> **TASK INSTRUCTIONS**
Line for line, return the data exactly, omitting all pictures.

> **INPUT DATA**
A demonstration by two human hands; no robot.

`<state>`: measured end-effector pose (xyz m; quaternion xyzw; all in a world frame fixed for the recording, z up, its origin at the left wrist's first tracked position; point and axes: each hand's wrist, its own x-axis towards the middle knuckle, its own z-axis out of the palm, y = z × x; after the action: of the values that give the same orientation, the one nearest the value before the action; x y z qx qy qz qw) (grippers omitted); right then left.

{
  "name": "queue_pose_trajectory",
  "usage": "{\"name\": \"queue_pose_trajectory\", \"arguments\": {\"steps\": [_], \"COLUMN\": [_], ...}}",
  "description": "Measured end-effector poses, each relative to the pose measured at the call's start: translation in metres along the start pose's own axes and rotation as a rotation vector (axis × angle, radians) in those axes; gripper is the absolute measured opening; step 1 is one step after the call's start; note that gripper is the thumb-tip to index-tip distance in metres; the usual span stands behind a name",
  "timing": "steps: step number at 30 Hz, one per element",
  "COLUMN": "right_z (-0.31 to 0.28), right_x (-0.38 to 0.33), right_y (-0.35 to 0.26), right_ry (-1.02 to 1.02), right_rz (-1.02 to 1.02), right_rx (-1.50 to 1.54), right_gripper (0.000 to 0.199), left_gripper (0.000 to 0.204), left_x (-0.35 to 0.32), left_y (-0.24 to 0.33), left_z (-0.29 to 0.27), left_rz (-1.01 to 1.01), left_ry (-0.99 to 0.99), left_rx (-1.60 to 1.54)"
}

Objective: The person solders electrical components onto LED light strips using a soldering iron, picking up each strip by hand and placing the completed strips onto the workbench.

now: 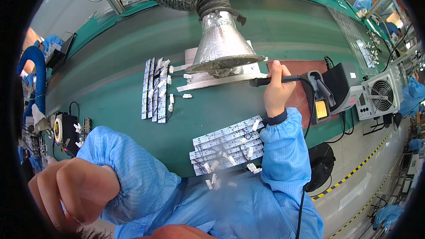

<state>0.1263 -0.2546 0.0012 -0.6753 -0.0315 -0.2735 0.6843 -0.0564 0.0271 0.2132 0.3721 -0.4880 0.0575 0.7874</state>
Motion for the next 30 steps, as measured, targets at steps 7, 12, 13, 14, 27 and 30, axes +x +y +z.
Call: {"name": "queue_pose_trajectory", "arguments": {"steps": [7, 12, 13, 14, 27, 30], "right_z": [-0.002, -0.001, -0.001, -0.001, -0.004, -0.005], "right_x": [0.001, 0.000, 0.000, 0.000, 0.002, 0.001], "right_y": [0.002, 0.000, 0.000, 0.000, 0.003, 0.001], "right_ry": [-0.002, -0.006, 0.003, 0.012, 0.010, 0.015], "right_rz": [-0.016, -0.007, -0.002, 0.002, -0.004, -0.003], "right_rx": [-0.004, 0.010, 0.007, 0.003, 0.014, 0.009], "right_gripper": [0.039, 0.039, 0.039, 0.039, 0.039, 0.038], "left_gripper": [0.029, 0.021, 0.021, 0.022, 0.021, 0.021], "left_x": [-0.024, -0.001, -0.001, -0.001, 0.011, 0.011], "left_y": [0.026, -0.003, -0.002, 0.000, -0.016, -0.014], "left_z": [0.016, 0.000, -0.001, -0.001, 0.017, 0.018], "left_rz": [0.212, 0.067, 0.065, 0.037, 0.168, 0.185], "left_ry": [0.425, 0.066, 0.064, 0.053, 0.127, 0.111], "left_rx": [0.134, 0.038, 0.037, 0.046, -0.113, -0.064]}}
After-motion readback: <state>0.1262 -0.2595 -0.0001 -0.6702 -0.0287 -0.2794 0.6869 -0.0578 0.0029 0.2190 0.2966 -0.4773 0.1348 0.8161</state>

> **RESPONSE TO THIS EXERCISE**
A demonstration by two human hands; no robot.

`<state>`: measured end-effector pose (xyz m; quaternion xyzw; all in a world frame fixed for the recording, z up, its origin at the left wrist's first tracked position; point and axes: each hand's wrist, its own x-axis towards the middle knuckle, its own z-axis out of the palm, y = z × x; after the action: of the values that give the same orientation, the one nearest the value before the action; x y z qx qy qz qw) (grippers omitted); right then left.

{
  "name": "queue_pose_trajectory",
  "usage": "{\"name\": \"queue_pose_trajectory\", \"arguments\": {\"steps\": [_], \"COLUMN\": [_], ...}}",
  "description": "Measured end-effector poses, each relative to the pose measured at the call's start: translation in metres along the start pose's own axes and rotation as a rotation vector (axis × angle, radians) in those axes; gripper is the absolute measured opening; step 1 is one step after the call's start; note that gripper is the thumb-tip to index-tip distance in metres; the usual span stands behind a name",
  "timing": "steps: step number at 30 Hz, one per element",
  "COLUMN": "right_z (-0.31 to 0.28), right_x (-0.38 to 0.33), right_y (-0.35 to 0.26), right_ry (-1.02 to 1.02), right_rz (-1.02 to 1.02), right_rx (-1.50 to 1.54), right_gripper (0.000 to 0.199), left_gripper (0.000 to 0.204), left_x (-0.35 to 0.32), left_y (-0.24 to 0.33), left_z (-0.29 to 0.27), left_rz (-1.01 to 1.01), left_ry (-0.99 to 0.99), left_rx (-1.60 to 1.54)"
}

Objective: The person solders electrical components onto LED light strips using a soldering iron, picking up each strip by hand and placing the completed strips onto the workbench.

now: 

<state>0.1263 -0.2546 0.0012 -0.6753 -0.0315 -0.2735 0.6843 -0.0564 0.0271 0.2132 0.3721 -0.4880 0.0575 0.7874</state>
Motion for the next 30 steps, as measured, targets at steps 7, 12, 13, 14, 27 and 30, axes +x +y +z.
Call: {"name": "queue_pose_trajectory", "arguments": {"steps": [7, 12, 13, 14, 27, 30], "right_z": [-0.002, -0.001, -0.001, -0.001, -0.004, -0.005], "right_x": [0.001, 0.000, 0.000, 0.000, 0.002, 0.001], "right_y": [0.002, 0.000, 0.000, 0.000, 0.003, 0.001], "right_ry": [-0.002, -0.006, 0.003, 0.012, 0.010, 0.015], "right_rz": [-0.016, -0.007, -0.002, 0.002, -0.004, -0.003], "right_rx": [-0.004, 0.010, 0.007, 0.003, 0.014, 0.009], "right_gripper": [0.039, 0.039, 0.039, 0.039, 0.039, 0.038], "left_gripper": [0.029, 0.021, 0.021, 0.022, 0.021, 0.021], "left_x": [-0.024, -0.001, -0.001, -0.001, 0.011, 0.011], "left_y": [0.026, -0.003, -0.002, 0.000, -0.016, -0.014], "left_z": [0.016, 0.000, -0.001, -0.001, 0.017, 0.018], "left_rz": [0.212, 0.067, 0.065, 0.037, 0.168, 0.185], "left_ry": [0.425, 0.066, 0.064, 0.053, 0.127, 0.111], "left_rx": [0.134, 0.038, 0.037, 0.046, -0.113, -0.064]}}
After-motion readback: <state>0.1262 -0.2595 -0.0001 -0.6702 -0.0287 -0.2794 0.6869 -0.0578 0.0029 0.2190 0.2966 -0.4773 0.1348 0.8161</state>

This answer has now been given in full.